The real design decision is latency versus stability
There is always a tradeoff.
Synchronous processing gives the user immediate consistency, but it keeps all the work inside the save transaction.
Queueable Apex separates the work from the user’s save, but it still consumes shared async capacity and still needs a bounded workload.
Batch Apex gives you scale, but it introduces latency and operational complexity.
Staged work gives you control, but it means the system is eventually consistent.
None of those are universally right.
The right answer depends on the business requirement.
If Contacts must be correct before the Account save finishes, then the process needs strict synchronous limits and probably a hard cap on eligible related records.
If Contacts can be correct within a few minutes, Queueable or scheduled processing may be better.
If this is cleanup, enrichment, scoring, rollup maintenance, or anything that can tolerate delay, staged Batch Apex is usually the stronger design.
The point is not “always go async.”
The point is to choose the execution model based on expected fan-out, latency requirements, and operational risk.

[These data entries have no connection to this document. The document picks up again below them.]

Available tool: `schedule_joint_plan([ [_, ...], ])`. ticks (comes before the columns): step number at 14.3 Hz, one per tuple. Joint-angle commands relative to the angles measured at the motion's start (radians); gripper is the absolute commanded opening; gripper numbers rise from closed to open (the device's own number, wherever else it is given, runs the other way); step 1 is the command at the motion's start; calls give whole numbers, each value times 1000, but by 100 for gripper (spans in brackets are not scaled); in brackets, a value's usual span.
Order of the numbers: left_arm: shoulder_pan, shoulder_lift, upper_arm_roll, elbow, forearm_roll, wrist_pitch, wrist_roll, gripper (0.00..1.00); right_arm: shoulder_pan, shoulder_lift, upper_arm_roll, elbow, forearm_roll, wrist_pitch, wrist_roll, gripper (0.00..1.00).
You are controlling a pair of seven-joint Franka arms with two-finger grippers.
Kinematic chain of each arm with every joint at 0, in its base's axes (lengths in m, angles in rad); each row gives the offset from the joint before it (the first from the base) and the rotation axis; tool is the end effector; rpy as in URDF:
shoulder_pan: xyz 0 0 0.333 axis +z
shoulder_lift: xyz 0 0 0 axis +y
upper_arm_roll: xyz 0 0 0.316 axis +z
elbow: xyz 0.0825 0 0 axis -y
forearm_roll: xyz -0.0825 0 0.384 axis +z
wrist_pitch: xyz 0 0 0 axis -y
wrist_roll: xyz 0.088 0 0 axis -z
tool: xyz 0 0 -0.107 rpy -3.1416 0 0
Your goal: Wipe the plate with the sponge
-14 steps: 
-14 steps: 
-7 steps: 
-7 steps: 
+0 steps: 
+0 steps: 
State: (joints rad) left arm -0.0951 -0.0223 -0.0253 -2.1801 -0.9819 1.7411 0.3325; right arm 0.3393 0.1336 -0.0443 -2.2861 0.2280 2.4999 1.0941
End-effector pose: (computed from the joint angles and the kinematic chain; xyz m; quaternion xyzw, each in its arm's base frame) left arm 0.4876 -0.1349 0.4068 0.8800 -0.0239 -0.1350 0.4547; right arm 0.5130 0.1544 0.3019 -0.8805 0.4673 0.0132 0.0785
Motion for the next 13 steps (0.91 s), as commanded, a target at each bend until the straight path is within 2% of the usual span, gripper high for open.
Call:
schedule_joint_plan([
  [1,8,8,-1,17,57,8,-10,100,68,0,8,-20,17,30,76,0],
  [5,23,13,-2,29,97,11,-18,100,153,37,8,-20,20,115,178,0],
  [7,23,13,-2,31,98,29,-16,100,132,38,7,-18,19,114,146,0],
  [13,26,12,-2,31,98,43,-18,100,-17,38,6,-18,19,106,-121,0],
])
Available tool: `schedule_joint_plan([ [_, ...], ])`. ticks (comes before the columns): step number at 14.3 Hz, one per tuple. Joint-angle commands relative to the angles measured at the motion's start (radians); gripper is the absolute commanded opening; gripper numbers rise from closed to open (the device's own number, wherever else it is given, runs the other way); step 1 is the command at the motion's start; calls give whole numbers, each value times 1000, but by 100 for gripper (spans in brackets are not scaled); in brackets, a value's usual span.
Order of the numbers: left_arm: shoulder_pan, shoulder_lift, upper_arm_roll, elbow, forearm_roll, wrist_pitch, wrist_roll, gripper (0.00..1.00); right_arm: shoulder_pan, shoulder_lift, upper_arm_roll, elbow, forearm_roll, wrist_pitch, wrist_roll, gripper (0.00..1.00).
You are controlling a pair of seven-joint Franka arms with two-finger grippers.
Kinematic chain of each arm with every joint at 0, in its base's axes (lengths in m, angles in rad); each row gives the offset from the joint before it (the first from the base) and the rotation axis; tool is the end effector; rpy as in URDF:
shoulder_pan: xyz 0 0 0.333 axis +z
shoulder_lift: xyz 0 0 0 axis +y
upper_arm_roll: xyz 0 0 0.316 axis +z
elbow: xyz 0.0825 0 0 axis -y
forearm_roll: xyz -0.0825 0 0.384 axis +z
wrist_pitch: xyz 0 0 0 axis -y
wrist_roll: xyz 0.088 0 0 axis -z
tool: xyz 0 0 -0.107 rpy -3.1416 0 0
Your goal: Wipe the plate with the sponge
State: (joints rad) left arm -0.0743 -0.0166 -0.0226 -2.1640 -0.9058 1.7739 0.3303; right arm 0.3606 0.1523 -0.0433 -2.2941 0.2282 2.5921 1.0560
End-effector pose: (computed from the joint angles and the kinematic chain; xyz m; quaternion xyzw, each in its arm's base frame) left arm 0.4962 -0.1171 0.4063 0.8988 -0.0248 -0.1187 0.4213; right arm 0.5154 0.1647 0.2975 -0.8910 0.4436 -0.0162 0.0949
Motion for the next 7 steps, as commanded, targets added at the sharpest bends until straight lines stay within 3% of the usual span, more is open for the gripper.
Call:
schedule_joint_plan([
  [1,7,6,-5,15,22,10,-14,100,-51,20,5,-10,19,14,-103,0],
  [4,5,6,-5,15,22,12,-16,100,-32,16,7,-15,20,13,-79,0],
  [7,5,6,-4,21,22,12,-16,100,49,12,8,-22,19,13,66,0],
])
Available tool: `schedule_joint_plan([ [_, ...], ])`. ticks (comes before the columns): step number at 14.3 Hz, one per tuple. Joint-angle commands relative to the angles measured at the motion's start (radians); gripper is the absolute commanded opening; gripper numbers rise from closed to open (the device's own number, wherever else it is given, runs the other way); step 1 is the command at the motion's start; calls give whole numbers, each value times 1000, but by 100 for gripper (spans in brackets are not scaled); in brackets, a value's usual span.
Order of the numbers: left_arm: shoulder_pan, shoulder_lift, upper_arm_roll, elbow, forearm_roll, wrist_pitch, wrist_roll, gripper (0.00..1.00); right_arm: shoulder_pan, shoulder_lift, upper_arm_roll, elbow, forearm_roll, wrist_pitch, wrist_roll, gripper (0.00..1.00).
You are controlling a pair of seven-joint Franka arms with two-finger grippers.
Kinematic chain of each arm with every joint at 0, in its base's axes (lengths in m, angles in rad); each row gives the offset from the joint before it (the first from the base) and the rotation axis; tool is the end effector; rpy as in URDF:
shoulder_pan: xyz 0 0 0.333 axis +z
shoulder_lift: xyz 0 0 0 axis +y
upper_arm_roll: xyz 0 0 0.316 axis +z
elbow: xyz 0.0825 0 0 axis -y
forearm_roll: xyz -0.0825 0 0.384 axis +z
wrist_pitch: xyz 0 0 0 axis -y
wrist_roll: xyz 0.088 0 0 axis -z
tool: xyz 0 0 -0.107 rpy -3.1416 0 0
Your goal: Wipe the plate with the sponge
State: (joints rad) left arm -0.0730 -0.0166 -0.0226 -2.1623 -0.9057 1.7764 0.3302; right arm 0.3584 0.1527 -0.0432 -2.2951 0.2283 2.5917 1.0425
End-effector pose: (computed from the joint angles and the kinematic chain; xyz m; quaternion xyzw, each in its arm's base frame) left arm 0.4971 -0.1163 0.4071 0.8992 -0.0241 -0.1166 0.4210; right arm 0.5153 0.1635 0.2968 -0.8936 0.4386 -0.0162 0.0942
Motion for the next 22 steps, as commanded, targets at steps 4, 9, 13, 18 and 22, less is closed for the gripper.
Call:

Salesforce’s async decision guide frames cascading updates through an object graph as a use case for Queueable Apex when the goal is to let the user’s save complete quickly while deferring related work, but it also distinguishes that from large-volume processing scenarios that need different tools.
What I would test
The test coverage for this kind of design should not only prove that one Account updates three Contacts.
That test is useful, but it does not prove the architecture.
I would want tests around the routing behavior:
When the related Contact count is small, process synchronously.
When the related Contact count is medium, enqueue one Queueable.
When the related Contact count is large, stage the work request.
When the same Account is staged multiple times, dedupe into one pending request.
When Contacts already have the correct value, do not update them.
The goal is not just code coverage.
The goal is to prove the fan-out boundaries.
Because that is where the design either holds or fails.
The takeaway
Bulkified is not the same as scalable.
Bulkification protects you from a specific class of Apex mistakes. It does not guarantee that the transaction has a safe workload.
Transaction fan-out is the part of the design where 200 input records become 2,000, 20,000, or 100,000 affected records because the process spreads across the data model.
That does not mean every parent-to-child update needs a complex async framework.
It means the design should know its own blast radius.
Filter aggressively.
Measure fan-out before doing expensive work.
Route based on expected volume.
Keep synchronous work bounded.
Use Queueable Apex for bounded async work.
Use staged Batch Apex for large or unbounded work.
Make the processing idempotent.
And most importantly, stop asking only whether the trigger can handle 200 records.
Ask what those 200 records can turn into.